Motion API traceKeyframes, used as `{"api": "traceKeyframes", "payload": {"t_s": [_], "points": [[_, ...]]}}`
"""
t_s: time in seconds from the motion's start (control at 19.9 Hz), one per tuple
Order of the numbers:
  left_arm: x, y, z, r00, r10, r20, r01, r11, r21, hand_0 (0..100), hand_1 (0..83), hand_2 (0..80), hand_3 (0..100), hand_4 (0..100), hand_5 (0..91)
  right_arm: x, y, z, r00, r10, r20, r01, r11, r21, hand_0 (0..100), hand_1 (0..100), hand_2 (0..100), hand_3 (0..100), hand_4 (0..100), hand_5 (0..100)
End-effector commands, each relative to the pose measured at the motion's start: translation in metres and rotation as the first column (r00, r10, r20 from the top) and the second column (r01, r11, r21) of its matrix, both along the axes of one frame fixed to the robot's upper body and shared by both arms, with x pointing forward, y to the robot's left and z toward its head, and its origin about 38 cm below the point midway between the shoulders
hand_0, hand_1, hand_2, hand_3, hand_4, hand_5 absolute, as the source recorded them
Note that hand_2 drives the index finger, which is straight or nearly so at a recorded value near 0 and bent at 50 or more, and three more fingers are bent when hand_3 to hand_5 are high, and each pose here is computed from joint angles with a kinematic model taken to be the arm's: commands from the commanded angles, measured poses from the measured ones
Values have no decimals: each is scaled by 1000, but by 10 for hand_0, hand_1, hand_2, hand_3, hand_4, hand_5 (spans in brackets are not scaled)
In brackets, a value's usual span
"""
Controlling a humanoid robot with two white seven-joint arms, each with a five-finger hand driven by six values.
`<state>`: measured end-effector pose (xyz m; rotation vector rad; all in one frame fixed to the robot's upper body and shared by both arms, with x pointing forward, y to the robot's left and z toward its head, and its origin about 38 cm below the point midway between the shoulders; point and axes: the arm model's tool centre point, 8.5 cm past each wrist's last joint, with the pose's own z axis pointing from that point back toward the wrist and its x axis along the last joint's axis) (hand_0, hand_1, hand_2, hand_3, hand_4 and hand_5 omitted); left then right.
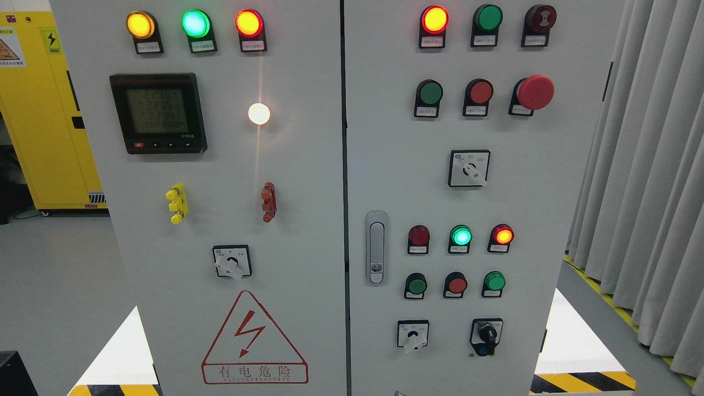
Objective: Press green start button
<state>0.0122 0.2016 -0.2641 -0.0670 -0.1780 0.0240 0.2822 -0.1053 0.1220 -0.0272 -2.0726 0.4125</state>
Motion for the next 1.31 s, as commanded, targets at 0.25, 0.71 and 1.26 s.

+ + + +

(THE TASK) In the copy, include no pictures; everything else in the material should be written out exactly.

(EXERCISE OUTPUT)
Motion API traceKeyframes, used as `{"api": "traceKeyframes", "payload": {"t_s": [_], "points": [[_, ...]]}}`
"""
t_s: time in seconds from the motion's start (control at 19.9 Hz), one per tuple
Order of the numbers:
  left_arm: x, y, z, r00, r10, r20, r01, r11, r21, hand_0 (0..100), hand_1 (0..83), hand_2 (0..80), hand_3 (0..100), hand_4 (0..100), hand_5 (0..91)
  right_arm: x, y, z, r00, r10, r20, r01, r11, r21, hand_0 (0..100), hand_1 (0..100), hand_2 (0..100), hand_3 (0..100), hand_4 (0..100), hand_5 (0..100)
End-effector commands, each relative to the pose measured at the motion's start: translation in metres and rotation as the first column (r00, r10, r20 from the top) and the second column (r01, r11, r21) of its matrix, both along the axes of one frame fixed to the robot's upper body and shared by both arms, with x pointing forward, y to the robot's left and z toward its head, and its origin about 38 cm below the point midway between the shoulders
hand_0, hand_1, hand_2, hand_3, hand_4, hand_5 absolute, as the source recorded them
Note that hand_2 drives the index finger, which is straight or nearly so at a recorded value near 0 and bent at 50 or more, and three more fingers are bent when hand_3 to hand_5 are high, and each pose here is computed from joint angles with a kinematic model taken to be the arm's: commands from the commanded angles, measured poses from the measured ones
Values have no decimals: each is scaled by 1000, but by 10 for hand_0, hand_1, hand_2, hand_3, hand_4, hand_5 (spans in brackets are not scaled)
In brackets, a value's usual span
"""
Controlling a humanoid robot with two white seven-joint arms, each with a five-finger hand driven by six values.
`<state>`: measured end-effector pose (xyz m; rotation vector rad; all in one frame fixed to the robot's upper body and shared by both arms, with x pointing forward, y to the robot's left and z toward its head, and its origin about 38 cm below the point midway between the shoulders; point and axes: the arm model's tool centre point, 8.5 cm past each wrist's last joint, with the pose's own z axis pointing from that point back toward the wrist and its x axis along the last joint's axis) (hand_0, hand_1, hand_2, hand_3, hand_4 and hand_5 omitted); left then right.
Objective: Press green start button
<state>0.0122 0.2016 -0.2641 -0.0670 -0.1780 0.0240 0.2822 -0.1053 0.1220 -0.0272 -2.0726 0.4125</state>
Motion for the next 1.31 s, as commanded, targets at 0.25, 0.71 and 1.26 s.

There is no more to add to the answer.